DATA FOR ANALYSIS =
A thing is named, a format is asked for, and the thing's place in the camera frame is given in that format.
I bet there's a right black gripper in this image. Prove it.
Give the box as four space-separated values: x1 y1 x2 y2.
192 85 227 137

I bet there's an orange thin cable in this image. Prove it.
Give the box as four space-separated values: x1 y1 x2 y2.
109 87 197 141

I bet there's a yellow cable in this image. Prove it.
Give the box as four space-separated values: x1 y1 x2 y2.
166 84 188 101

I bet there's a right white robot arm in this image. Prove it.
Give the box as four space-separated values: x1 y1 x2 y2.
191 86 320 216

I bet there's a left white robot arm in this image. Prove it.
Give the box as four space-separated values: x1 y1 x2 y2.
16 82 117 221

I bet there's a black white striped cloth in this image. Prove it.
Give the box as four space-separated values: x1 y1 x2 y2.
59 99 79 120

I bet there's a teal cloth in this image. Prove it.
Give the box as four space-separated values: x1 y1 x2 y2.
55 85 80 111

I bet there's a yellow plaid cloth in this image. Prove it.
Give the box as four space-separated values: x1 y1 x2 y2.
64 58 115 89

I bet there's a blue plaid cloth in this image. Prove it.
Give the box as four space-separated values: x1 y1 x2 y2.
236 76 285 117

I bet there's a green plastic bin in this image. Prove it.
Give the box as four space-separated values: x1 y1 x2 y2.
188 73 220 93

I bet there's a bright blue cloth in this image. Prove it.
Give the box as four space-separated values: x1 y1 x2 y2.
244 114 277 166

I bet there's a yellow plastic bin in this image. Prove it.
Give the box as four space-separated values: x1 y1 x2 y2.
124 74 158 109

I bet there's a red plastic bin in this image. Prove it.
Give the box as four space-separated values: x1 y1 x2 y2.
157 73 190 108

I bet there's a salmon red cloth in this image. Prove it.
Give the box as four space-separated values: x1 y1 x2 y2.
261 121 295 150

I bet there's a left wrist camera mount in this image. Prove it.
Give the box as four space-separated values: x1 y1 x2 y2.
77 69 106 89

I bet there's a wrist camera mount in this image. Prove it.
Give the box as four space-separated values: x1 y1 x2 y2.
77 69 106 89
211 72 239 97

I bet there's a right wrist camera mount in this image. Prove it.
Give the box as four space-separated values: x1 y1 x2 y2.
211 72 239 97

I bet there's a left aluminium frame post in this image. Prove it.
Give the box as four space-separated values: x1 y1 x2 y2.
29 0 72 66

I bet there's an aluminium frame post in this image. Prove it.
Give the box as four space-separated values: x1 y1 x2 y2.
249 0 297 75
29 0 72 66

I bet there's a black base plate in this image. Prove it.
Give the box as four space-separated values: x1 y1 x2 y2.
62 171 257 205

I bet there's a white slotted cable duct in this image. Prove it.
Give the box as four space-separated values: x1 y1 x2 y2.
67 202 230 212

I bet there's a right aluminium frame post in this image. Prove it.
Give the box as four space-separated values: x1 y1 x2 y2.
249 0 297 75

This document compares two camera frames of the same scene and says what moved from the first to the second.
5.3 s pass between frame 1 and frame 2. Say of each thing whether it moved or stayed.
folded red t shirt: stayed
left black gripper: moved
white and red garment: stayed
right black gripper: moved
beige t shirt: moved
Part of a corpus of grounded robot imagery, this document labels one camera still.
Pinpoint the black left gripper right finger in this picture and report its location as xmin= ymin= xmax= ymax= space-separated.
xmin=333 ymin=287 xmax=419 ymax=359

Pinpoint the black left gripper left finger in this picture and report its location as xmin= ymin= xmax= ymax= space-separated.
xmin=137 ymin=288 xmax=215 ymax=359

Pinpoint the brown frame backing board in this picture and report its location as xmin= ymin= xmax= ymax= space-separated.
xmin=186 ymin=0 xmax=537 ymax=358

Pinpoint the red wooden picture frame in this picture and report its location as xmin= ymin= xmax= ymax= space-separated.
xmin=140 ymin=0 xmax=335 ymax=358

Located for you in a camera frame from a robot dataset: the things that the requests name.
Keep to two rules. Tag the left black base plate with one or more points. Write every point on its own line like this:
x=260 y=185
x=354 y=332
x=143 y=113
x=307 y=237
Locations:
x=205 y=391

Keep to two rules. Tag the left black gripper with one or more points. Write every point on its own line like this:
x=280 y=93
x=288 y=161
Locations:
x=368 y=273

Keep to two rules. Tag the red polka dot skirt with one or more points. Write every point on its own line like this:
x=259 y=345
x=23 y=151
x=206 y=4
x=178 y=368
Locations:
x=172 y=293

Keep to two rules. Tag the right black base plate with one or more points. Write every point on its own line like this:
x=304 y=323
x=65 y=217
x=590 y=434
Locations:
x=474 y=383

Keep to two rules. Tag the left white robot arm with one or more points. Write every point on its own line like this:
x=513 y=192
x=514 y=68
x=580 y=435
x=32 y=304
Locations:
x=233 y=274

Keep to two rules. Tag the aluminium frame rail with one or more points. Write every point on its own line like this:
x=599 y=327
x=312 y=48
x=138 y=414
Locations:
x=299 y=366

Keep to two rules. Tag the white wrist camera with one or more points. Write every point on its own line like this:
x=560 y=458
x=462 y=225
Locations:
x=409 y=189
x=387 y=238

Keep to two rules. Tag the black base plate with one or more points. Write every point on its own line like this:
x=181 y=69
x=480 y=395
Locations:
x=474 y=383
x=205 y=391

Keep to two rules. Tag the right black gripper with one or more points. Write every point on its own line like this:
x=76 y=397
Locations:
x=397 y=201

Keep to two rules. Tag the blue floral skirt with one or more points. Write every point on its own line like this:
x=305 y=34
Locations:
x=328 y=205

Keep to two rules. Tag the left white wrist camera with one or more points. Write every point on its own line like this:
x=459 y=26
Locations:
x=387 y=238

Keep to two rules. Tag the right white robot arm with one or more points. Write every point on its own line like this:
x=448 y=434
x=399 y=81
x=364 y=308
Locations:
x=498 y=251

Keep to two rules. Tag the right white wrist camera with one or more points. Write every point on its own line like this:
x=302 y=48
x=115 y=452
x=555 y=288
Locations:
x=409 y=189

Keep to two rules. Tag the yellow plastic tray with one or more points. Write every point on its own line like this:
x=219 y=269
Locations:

EXERCISE OBJECTIVE = Show every line in the entries where the string "stayed" occurs.

ANSWER SPACE =
5.3 s pass between frame 1 and frame 2. Say of each thing whether it moved or stayed.
folded red t shirt: stayed
white and red garment: stayed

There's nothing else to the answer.